The road widened as they approached the village, the air thickening with the scents of smoke, roasted meat, and sun-warmed wood. The market sprawled along the main street — stalls shaded with bright cloth, baskets overflowing with dried herbs, pottery stacked high, and strings of beads that clinked softly in the breeze.
Taren slowed his pace, padding forward with a deliberate, steady gait that kept Hava and Nyara sheltered from the milling crowd. The massive tiger drew looks, but no one dared step too close. Vos kept to their flank, a dark shadow slipping easily through the throng, his ears twitching at every unfamiliar sound.
Nyara's senses swam — so many colors, scents, and voices all at once. The press of bodies made her shoulders tighten, but Hava's arms around her never wavered.

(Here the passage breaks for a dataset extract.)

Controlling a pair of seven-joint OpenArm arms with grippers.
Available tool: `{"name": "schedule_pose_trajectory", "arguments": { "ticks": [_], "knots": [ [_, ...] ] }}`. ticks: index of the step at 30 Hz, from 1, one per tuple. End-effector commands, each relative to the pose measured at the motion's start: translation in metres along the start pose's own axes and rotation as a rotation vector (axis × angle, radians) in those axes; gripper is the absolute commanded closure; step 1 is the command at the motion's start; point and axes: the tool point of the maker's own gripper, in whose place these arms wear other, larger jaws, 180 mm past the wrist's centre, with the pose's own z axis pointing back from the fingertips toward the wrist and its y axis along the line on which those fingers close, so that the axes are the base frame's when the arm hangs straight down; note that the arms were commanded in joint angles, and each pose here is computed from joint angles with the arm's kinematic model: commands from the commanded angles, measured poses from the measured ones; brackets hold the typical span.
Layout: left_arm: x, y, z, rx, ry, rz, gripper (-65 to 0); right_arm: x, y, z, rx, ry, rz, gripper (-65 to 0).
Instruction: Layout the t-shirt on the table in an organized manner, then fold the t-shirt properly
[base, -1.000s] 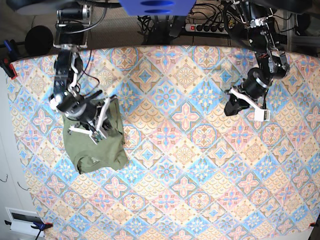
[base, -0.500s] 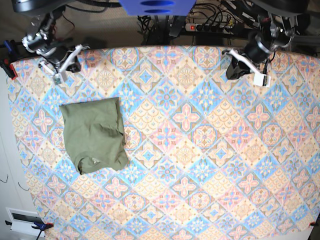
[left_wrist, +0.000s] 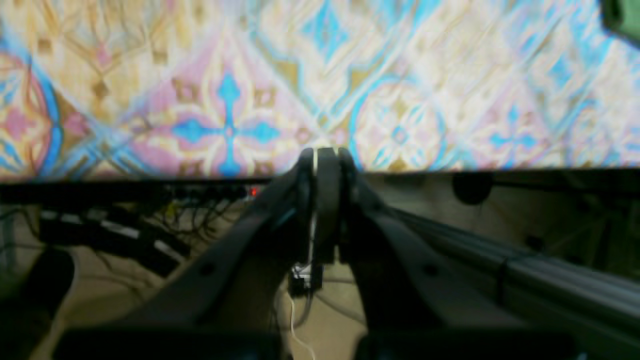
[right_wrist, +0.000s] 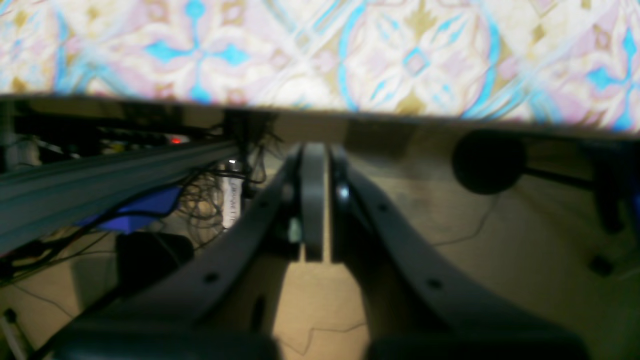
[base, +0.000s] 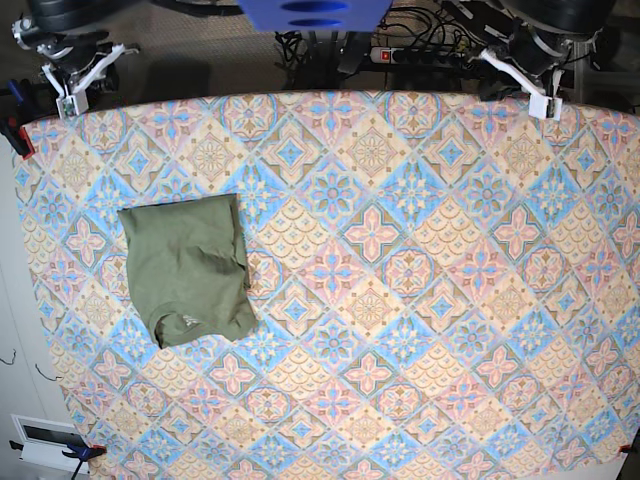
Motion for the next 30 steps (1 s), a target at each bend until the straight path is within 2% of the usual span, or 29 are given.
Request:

They stopped before a modest stall at the far end of the market, where an elderly rabbit beastman sorted bolts of fabric. His long ears twitched when he saw Hava, and his lined face split into a smile. "Snow leopard! I thought you'd gone north with the summer caravans."
"Not this year," Hava replied warmly. "We're running goods west before the storms." She dismounted smoothly, keeping one arm on Nyara as she helped the girl down.
The rabbit's gaze flicked to Nyara. "Yours?"
"Mine to look after," Hava said simply. The words carried the quiet finality of a claim, not ownership — a promise.
While Vos and Taren busied themselves trading goods for grain and dried fish, Hava guided Nyara through the quieter edge of the market. She bought her a small twist of dried fruit and a leather cord to keep her hair from falling into her face.
"Markets can be noisy," Hava murmured, crouching to Nyara's height as they stepped into the shade of a canvas awning. "But they're also full of stories. Everyone here is going somewhere, and everyone's carrying something worth knowing."
Nyara chewed her fruit slowly, letting her gaze wander. A group of children darted between stalls, a fox beastman haggled loudly over a cartwheel, and in the distance, the caravan's wagons waited in the sunlight.
For the first time since joining them, she let herself think — maybe the road wasn't such a bad place to be.
By the time the sun reached its peak, the caravan was ready to move again. Hava lifted Nyara back onto Taren's broad shoulders, settling in behind her. The market's noise faded behind them as the road opened ahead, winding toward lands Nyara had never seen.
And somewhere deep in her chest, the seed of safety Hava had planted began to grow a little deeper.